• **YOUR OBJECTIVE**: With the line containing "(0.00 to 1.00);" as the start and the line containing "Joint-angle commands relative" as the end, transcribe that span of the entries below exactly, including both.
***** DATA FOR ANALYSIS *****
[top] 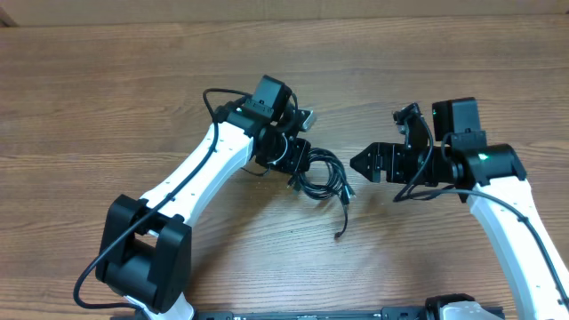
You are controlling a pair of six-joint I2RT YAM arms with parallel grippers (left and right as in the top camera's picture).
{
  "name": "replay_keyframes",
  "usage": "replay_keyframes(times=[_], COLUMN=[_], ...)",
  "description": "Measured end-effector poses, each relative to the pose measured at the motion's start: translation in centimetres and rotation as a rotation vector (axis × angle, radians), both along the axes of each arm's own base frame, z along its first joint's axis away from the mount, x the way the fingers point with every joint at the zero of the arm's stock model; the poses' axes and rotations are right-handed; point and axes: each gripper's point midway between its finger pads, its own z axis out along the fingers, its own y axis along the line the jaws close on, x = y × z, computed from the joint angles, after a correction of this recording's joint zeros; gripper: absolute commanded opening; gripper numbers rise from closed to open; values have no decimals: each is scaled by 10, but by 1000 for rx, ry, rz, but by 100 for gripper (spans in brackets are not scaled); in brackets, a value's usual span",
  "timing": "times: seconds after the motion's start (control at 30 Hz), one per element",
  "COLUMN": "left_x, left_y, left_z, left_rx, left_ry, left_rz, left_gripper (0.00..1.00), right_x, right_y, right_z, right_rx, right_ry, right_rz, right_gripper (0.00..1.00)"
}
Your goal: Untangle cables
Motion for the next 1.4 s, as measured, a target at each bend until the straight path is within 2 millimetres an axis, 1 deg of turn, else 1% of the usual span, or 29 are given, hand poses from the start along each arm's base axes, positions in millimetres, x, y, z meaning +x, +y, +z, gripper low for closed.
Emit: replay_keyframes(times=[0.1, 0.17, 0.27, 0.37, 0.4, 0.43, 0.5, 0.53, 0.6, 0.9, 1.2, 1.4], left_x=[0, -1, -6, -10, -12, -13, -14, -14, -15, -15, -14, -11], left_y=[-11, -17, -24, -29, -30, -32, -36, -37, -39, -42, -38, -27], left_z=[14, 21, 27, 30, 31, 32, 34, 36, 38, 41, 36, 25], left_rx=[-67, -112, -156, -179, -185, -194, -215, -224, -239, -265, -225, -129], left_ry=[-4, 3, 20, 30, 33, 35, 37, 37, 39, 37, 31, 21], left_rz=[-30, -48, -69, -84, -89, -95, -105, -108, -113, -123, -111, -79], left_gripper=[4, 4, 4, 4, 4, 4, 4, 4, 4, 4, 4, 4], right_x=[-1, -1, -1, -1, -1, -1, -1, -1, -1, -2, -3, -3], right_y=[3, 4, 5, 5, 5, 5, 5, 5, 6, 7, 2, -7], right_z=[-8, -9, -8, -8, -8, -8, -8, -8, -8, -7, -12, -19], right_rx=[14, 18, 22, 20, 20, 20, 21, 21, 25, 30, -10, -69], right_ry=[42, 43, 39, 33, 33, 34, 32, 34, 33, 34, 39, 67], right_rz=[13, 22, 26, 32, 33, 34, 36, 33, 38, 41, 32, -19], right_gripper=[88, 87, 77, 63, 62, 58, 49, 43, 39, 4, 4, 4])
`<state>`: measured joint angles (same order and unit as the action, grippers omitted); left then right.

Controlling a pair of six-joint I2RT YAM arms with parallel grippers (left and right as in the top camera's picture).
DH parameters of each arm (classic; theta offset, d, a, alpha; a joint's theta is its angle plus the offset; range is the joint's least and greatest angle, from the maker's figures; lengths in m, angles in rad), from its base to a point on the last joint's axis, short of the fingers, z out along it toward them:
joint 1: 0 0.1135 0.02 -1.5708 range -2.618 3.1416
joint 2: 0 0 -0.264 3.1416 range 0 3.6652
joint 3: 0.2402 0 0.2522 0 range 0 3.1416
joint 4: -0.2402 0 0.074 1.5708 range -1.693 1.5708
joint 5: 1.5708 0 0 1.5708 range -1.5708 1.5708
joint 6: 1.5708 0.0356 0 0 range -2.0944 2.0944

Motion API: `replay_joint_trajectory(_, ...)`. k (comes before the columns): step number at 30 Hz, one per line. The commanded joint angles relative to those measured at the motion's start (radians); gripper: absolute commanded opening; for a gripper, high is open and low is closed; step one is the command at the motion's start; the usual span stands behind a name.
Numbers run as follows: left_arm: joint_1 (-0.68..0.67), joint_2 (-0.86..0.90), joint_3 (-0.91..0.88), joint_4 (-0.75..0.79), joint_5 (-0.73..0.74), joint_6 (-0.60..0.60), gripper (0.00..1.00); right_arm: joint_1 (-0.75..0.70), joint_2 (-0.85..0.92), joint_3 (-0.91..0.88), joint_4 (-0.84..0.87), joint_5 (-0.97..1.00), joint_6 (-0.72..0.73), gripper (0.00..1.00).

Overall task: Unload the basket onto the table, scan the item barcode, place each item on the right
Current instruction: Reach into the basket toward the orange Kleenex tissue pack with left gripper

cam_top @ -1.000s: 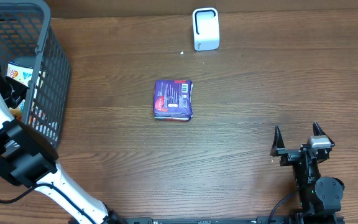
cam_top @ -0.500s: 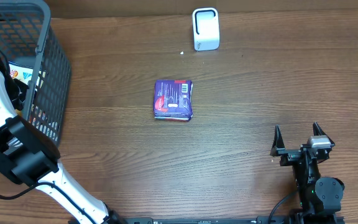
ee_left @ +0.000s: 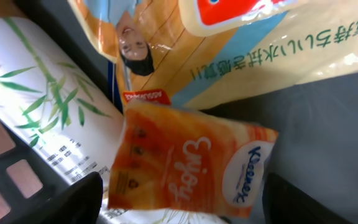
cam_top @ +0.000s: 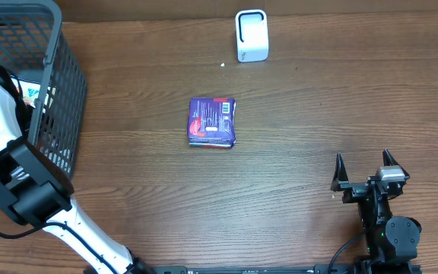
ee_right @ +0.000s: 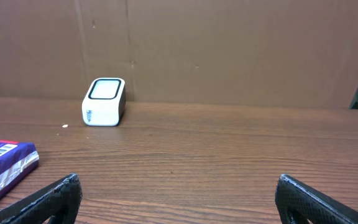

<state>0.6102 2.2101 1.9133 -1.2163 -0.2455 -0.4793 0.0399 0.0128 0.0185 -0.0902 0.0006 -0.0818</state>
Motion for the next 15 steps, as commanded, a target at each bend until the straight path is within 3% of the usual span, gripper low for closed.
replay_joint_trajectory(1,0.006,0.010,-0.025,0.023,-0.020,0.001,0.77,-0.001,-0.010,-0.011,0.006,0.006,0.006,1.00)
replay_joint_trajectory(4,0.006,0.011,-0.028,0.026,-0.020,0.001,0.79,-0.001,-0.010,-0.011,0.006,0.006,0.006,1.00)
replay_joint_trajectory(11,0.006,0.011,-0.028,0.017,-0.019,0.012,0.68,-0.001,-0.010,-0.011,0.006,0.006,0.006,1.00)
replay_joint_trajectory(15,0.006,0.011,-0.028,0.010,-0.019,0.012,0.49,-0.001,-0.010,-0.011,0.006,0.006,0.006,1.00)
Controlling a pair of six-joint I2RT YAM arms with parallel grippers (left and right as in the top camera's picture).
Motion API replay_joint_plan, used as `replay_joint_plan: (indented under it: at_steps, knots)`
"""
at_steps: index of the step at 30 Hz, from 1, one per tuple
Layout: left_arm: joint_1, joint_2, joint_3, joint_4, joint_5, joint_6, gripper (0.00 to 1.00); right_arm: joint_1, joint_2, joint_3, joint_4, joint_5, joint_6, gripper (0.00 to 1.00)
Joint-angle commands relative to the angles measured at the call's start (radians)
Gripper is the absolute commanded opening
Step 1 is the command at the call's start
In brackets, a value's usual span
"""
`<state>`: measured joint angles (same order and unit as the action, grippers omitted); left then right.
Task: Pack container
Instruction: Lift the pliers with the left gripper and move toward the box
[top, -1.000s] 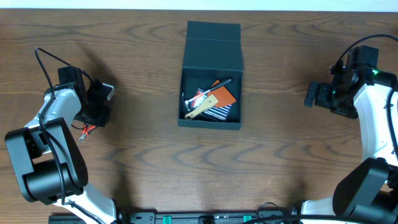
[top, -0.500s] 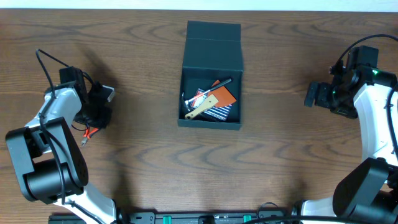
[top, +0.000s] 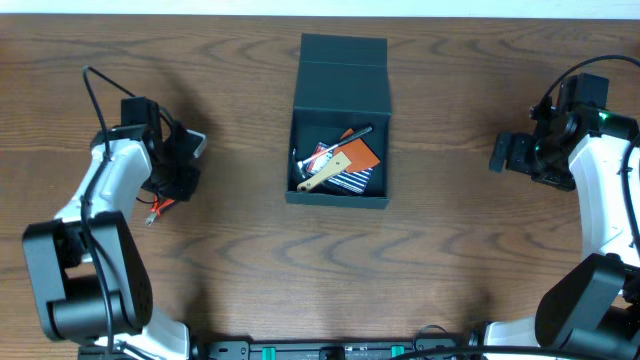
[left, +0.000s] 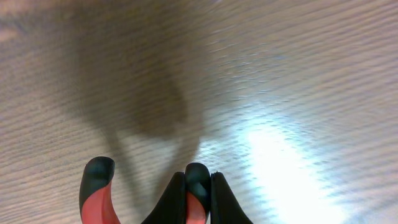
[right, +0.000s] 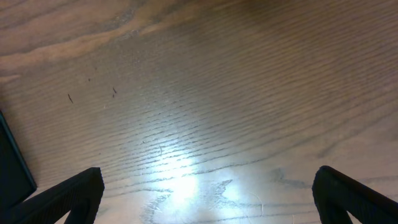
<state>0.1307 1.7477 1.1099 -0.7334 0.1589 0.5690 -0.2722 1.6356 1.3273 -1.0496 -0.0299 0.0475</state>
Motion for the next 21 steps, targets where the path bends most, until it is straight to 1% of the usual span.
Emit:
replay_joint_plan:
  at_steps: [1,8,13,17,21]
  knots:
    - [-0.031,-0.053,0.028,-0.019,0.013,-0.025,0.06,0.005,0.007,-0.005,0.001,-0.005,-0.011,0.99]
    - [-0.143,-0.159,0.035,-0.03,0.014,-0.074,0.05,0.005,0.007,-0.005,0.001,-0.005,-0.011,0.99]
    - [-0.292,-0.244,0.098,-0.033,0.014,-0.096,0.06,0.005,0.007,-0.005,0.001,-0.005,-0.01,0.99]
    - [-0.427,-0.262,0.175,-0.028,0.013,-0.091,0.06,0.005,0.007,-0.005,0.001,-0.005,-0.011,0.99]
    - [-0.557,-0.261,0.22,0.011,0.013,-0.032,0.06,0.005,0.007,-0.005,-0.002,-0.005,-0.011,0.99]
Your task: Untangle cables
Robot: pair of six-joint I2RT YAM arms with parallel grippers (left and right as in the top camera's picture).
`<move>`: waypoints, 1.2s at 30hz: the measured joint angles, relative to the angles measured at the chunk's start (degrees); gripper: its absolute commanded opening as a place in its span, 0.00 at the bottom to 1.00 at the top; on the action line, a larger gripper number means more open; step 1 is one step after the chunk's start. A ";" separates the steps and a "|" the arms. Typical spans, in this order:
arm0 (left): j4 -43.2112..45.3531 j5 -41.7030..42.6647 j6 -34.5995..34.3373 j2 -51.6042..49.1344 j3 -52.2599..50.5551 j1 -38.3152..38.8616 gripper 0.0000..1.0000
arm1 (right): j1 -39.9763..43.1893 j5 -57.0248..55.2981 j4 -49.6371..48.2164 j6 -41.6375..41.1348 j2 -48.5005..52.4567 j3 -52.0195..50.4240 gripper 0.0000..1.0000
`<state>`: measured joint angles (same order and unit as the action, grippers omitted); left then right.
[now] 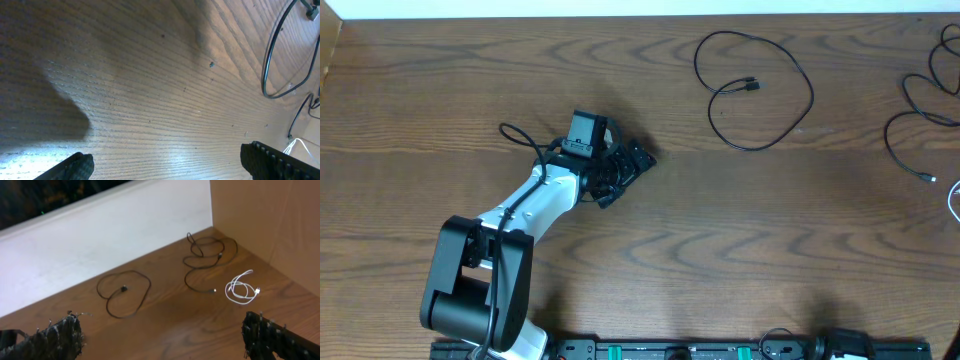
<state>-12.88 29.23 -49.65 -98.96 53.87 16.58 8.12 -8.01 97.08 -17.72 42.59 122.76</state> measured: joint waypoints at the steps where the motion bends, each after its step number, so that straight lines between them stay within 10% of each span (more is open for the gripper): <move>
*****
• **EXPECTED ANSWER**:
Layout: left_arm: joint_1, joint_2, joint_3, joint_4, joint_5, joint_6, gripper (0.00 to 1.00); right_arm: joint_1, joint_2, joint_3, joint_4, joint_5, joint_6, gripper (0.00 to 1.00)
Joint-angle commands relative to the angles measured at the call's start (radians)

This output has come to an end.